* YOUR INSTRUCTIONS *
Which lines hold the string "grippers"? Copy each of them from the material below.

* DATA BELOW *
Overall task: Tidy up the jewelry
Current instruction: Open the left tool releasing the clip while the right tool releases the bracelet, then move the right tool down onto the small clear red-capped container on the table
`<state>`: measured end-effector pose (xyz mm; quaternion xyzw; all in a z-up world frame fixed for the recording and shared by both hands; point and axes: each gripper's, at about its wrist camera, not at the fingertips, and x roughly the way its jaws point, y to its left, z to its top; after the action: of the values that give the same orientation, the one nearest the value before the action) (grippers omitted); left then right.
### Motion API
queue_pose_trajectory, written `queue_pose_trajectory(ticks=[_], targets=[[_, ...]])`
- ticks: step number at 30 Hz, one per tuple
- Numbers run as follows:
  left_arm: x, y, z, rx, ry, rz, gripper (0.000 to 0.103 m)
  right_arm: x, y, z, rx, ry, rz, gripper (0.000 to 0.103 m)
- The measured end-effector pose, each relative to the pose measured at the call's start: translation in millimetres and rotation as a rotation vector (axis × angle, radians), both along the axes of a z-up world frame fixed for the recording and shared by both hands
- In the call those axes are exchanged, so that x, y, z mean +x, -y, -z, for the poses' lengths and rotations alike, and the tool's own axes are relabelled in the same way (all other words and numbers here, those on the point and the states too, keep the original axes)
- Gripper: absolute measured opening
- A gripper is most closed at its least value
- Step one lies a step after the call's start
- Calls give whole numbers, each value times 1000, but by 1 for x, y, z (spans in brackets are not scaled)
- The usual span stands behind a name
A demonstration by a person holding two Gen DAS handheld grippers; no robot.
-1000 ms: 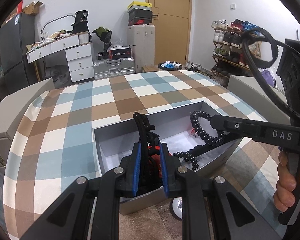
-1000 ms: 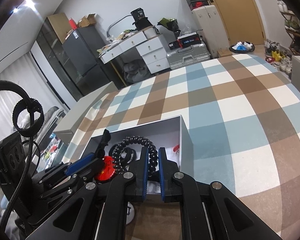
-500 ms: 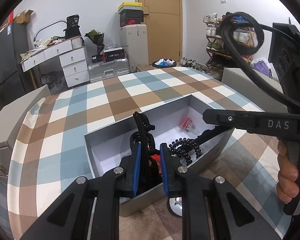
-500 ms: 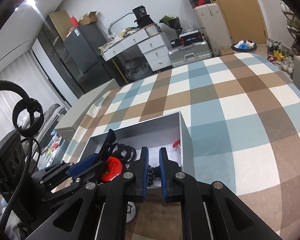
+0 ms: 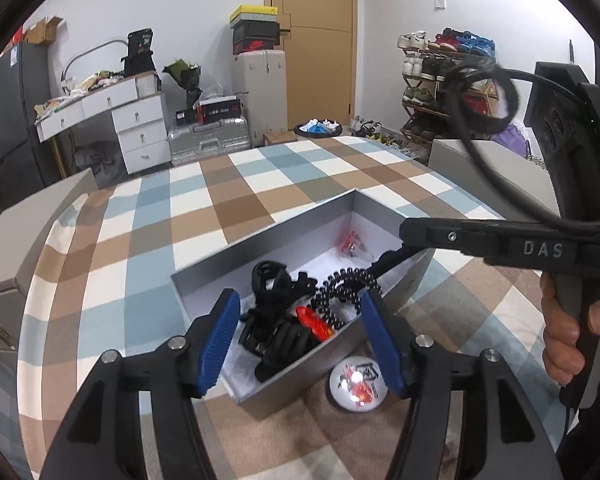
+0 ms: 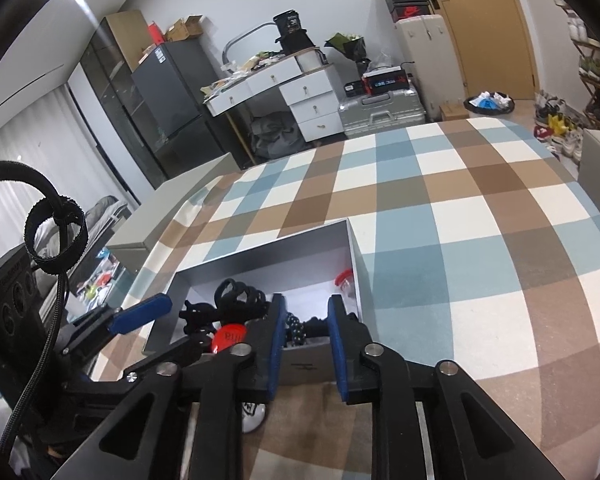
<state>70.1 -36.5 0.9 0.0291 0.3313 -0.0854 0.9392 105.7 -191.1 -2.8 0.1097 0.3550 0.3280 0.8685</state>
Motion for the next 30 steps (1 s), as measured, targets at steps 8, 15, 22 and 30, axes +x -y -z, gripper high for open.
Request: queue_pose_trajectory(ticks=[8, 15, 22, 30], targets=[[-10, -8, 4, 25, 9, -1, 59, -5, -8, 0, -40, 0, -20, 24], [-8, -27, 8, -4, -12, -63, 59, -9, -15, -2, -70, -36, -39, 25], [-25, -27, 0, -65, -11, -65, 60, -26, -6, -17, -82, 13, -59, 53], [-47, -21, -4, -90, -4, -91, 90, -47, 10, -24, -102, -14, -71, 98]])
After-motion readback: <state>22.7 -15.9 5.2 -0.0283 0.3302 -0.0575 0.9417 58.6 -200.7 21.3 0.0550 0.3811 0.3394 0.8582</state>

* RESULT OF THIS EXERCISE *
`<state>`: measured end-effector pose (xyz mm; quaternion xyzw; all in a z-up world frame fixed for the recording and shared by both hands; point and axes: each gripper's, at about its wrist camera, not at the fingertips, and x roughly the way its jaws point, y to its left, z to its top; after the action: of the values that give the same orientation, the one nearest the value before the action) (grippers omitted); left then right.
A demonstration by a person holding two Gen DAS handheld grippers; no robot.

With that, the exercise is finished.